┌─ DATA SHOWN

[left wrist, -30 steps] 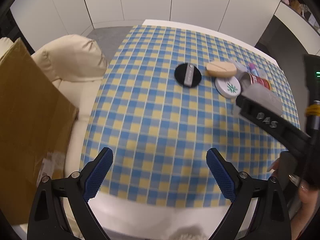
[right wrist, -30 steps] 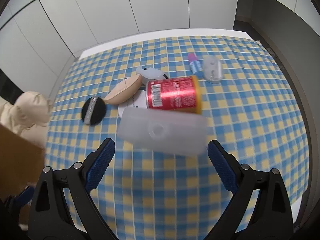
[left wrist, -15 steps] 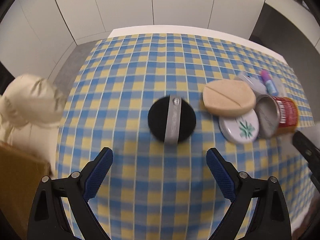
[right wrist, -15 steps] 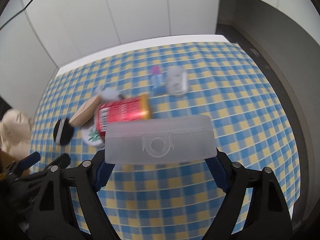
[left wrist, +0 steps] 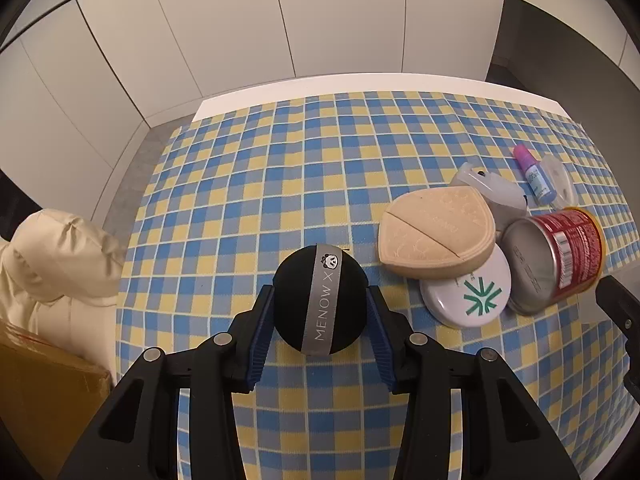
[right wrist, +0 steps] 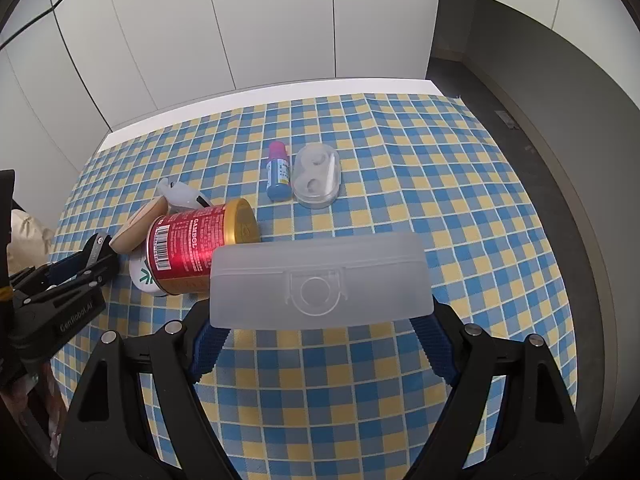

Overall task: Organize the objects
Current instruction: 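Lift the black puff case and clear plastic case up from the table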

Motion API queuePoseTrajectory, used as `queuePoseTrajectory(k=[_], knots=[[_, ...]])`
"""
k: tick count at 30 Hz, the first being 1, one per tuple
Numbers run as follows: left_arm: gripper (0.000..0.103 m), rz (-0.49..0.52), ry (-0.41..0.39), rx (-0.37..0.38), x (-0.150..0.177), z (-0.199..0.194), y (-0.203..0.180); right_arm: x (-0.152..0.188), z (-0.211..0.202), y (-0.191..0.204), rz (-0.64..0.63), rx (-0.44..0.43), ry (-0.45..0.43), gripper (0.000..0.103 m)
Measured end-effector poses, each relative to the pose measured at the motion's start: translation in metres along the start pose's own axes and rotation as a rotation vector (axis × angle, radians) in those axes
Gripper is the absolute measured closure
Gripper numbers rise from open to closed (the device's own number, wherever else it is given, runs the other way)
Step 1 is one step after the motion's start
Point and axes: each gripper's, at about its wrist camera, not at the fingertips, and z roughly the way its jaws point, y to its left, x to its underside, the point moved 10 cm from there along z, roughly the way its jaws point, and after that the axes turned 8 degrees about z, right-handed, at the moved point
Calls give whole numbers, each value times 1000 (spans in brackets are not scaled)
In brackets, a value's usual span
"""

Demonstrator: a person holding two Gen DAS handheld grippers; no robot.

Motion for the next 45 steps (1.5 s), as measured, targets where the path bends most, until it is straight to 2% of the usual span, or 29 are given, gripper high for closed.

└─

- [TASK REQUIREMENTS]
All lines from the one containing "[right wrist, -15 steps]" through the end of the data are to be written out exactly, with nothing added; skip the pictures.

- [EXERCISE RESULT]
[right wrist, -15 steps] 
[left wrist, +0 steps] 
[right wrist, +0 steps] 

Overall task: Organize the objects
Current instruction: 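Lift the black puff case and clear plastic case up from the table
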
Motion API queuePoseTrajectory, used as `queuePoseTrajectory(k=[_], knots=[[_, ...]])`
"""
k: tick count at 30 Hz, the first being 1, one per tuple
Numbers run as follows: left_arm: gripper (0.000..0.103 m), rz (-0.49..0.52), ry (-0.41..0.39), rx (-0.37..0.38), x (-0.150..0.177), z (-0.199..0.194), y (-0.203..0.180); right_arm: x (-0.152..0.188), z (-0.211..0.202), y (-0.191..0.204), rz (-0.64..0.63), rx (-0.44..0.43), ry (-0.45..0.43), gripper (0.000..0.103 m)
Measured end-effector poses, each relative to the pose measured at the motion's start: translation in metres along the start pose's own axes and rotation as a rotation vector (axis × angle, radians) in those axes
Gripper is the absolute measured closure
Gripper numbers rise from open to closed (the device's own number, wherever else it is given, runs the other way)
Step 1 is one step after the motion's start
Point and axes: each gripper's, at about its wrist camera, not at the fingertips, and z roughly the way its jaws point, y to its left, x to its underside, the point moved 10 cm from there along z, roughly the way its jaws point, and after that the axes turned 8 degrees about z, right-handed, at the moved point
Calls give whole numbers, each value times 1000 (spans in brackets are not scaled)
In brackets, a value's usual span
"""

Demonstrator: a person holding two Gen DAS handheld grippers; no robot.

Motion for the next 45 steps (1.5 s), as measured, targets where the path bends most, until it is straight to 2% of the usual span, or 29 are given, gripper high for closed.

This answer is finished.